Ma cosa accade nella mente del “traditore”?
All’inizio del tradimento c’è in chi tradisce una sorta di regressione a schemi sentimentali tipici dell’età giovanile, dove l’amore è fatto di passione e d emozioni forti. La relazione con un nuovo/a partner è desiderata in quanto non presenta i litigi, la quotidianietà, le preoccupazioni tipiche del matrimonio o comunque di una relazione che dura da diversi anni. Tuttavia col tempo, può insorgere un forte stato di ansia dovuto alla difficoltà di conciliare tempi e luoghi da dedicare a due relazioni diverse.

E come reagisce la coppia di fronte al tradimento?

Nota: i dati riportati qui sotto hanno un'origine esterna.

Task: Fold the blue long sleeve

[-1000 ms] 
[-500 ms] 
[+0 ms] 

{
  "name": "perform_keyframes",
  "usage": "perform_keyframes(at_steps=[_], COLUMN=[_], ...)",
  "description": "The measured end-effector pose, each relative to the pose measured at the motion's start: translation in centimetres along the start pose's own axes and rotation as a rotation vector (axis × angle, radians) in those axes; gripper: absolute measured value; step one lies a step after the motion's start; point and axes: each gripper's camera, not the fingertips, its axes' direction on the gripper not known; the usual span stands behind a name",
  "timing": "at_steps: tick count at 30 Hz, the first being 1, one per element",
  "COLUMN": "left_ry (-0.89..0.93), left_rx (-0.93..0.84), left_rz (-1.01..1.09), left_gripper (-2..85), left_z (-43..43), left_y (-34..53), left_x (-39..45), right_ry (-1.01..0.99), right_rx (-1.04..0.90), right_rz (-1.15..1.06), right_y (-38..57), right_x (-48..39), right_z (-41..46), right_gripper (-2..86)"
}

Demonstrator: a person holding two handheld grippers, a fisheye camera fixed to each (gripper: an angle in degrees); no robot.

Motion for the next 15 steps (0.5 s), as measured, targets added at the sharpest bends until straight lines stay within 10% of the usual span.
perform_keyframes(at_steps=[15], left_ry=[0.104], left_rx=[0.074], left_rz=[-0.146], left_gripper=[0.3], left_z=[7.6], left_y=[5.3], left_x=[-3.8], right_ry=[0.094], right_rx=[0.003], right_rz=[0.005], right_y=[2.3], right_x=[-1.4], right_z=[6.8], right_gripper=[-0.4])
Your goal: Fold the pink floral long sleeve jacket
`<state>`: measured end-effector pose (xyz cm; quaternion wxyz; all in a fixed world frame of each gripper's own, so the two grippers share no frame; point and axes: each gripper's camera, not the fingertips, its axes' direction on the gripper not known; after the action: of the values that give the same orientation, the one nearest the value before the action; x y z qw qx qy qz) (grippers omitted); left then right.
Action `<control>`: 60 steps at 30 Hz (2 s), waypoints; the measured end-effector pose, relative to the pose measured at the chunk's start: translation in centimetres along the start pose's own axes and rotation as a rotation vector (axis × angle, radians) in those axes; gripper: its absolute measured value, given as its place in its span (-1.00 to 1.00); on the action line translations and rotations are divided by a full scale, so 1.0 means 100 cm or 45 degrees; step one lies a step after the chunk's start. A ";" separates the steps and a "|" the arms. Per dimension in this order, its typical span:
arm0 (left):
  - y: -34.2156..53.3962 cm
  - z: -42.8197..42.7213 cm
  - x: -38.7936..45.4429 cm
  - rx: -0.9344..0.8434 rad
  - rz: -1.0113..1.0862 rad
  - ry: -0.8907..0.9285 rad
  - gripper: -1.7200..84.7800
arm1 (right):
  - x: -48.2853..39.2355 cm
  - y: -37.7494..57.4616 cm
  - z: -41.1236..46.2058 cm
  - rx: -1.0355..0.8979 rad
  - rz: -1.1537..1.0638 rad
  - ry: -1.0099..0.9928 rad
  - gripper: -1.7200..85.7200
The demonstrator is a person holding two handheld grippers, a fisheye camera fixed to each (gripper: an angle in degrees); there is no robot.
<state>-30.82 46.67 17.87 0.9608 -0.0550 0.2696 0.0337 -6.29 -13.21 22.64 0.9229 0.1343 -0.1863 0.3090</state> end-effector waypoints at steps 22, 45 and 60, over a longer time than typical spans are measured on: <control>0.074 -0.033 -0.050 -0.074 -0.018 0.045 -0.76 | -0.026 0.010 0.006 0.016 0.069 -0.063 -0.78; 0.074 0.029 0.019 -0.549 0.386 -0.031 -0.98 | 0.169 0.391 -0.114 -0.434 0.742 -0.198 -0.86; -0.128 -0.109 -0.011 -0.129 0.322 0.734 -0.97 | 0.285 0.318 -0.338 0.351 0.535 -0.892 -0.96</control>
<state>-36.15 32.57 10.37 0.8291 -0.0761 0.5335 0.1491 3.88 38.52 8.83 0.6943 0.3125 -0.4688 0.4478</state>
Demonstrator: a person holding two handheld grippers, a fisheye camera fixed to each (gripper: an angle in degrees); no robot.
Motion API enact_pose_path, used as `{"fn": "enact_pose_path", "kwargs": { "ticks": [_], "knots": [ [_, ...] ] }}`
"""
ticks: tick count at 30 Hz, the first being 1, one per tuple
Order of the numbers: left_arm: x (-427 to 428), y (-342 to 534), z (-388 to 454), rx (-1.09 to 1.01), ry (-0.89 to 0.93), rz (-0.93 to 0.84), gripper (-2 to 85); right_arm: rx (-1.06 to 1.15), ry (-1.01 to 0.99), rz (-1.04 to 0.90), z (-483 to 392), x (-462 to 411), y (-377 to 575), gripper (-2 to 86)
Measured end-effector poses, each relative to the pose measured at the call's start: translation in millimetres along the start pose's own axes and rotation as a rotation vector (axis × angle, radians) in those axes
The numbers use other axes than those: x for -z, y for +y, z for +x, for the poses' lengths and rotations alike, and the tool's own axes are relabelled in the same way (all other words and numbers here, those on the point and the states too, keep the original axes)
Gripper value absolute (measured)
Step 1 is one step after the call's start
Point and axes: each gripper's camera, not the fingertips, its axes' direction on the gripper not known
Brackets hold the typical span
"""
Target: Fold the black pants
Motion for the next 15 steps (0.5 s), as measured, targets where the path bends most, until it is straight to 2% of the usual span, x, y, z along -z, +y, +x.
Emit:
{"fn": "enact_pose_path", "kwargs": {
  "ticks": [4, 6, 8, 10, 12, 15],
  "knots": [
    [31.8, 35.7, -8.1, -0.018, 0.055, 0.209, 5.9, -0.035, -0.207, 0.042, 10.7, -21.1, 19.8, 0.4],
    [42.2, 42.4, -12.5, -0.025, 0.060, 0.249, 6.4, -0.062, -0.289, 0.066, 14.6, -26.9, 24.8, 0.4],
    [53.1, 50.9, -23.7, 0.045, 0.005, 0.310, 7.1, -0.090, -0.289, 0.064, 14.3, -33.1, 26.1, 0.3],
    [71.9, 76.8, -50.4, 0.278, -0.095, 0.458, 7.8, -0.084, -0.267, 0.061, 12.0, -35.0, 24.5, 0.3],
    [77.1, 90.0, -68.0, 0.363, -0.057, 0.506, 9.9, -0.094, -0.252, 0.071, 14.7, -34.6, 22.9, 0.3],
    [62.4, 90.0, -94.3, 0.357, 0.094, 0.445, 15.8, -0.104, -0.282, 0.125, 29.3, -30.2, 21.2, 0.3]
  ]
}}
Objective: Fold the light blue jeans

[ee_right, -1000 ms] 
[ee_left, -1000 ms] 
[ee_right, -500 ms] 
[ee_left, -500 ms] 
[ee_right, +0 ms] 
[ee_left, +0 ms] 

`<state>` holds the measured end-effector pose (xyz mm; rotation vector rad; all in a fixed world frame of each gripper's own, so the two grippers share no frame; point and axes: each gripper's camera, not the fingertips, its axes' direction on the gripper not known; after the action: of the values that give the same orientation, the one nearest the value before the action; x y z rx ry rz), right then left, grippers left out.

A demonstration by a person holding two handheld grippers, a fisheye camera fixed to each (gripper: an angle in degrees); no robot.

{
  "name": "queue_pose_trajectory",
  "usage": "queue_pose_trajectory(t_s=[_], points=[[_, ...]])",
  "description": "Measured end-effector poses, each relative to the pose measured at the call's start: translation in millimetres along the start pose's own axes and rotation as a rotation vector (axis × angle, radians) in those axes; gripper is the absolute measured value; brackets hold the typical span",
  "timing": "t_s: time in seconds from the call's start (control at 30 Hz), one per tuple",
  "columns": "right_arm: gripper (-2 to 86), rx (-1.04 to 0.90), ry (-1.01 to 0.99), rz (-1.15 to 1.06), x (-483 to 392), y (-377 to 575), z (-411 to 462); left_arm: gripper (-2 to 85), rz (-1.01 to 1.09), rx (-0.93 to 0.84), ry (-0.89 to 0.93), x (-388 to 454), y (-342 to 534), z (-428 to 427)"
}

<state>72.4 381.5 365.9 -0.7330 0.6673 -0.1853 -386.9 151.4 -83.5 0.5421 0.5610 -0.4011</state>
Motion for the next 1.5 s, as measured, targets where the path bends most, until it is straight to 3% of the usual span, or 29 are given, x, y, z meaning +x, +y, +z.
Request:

Ogni coppia reagirà con le sue modalità, ma in ogni caso verrà messa a dura prova la stabilità di ogni membro: stress, aggressività, incapacità nella gestione della propria rabbia, senso di frustrazione, questi i vissuti principali dopo l’amara scoperta. In questo momento la comunicazione diventa estremamente difficile ed incomprensibile, l’altro viene percepito come un estraneo e la ferita è dovuto soprattutto alla sensazione che siano venute meno le premesse di base su cui si fonda una relazione.
Il tradimento ha minacciato la stabilità, la sicurezza, la fiducia costruite insieme dalla coppia.

A volte i partners si stupiscono delle loro stesse reazioni: coloro che, all’inizio della relazione di coppia, erano sicuri che, se avessero subito un tradimento, avrebbero sciolto il legame, ora invece, davanti all’accaduto, non riescono ad andarsene; coloro invece che affermavano che la loro relazione era più importante di qualsiasi scappatella, ora invece, alla scoperta del tradimento, se ne vanno di casa senza esitazione.
Molto spesso poi, se il tradimento viene perdonato, spesso si tratta di un perdono solo apparente, vale a dire si crede di aver perdonato ma invece la ferita è ancora ben viva. In molti casi si perdona soprattutto per la paura della perdita dell’altro, anche se ha tradito. Anche il perdono di un tradimento richiede una sua elaborazione, come un lutto.